Close the condenser iris just enough to give the specimen some contrast. It should be about one third closed. Too much closure results in reduction of depth of field. Remove an objective and look down the tube to check on closure.
Maintaining the microscopeEdit
Microscopes must be kept clean and dry. Refer to each microscope's manual for details of specific maintenance requirements. General advice is presented here.

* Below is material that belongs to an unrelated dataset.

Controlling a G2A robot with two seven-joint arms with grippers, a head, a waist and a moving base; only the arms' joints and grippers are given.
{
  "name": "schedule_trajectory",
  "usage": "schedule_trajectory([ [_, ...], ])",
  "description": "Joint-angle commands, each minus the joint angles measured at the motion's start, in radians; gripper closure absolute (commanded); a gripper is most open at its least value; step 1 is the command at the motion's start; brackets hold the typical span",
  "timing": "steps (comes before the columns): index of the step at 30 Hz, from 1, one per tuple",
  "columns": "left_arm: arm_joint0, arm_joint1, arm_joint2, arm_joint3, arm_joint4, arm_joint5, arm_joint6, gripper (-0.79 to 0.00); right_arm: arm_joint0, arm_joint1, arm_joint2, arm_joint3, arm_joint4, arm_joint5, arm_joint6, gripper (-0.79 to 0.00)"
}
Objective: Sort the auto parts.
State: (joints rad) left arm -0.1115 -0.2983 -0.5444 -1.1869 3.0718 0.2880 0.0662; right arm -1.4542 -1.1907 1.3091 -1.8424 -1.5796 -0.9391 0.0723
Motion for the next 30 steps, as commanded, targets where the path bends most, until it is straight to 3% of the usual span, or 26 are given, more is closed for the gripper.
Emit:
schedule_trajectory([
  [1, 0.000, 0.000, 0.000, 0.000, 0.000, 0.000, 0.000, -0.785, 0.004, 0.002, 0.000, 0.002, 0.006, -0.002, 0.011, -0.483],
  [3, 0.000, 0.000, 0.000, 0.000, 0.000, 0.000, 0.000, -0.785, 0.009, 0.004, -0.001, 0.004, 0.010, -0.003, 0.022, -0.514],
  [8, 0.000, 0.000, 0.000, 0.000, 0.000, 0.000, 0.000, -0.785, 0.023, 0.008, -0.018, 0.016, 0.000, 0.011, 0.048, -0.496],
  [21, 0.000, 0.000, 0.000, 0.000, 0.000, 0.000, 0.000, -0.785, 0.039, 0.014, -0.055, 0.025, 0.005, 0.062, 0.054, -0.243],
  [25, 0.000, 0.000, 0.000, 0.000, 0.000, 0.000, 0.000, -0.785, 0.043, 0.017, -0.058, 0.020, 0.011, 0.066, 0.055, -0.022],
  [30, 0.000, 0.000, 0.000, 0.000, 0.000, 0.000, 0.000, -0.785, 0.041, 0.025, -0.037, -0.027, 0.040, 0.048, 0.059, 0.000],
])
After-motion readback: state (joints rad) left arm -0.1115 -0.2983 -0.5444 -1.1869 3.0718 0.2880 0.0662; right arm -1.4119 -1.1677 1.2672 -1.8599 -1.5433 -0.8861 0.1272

Dust should be removed from the eyepieces and objectives using a blow-brush. Stubborn dirt and fingerprints may adhere to the lenses and should be removed using a softly wadded piece of laboratory lens cleaning tissue. If necessary, dampen the lens by breathing on it.
Solvents should NEVER be used to clean a microscope lens or the "blooming" will be removed, resulting in distorted images and "halos" around specimens in the field of view.
Wipe down the body of the microscope occasionally, using a damp cloth.
If an objective should come into contact with brine take immediate steps to prevent damage. Salt will corrode the objective, so unscrew the objective from the nosepiece, then unscrew the outer housing of the objective. Wipe off any brine, paying particular attention to the thread where the objective screws in to the nosepiece. Wipe over with another lens tissue, dampened with fresh water. Repeat with several changes of dampened lens tissue until all salt has been removed. Leave until completely dry before reassembling.
If dirt should enter the body of the microscope, unscrew the objectives and use a blow-brush to remove any loose debris. Regularly check that the condenser iris and lens are in working order.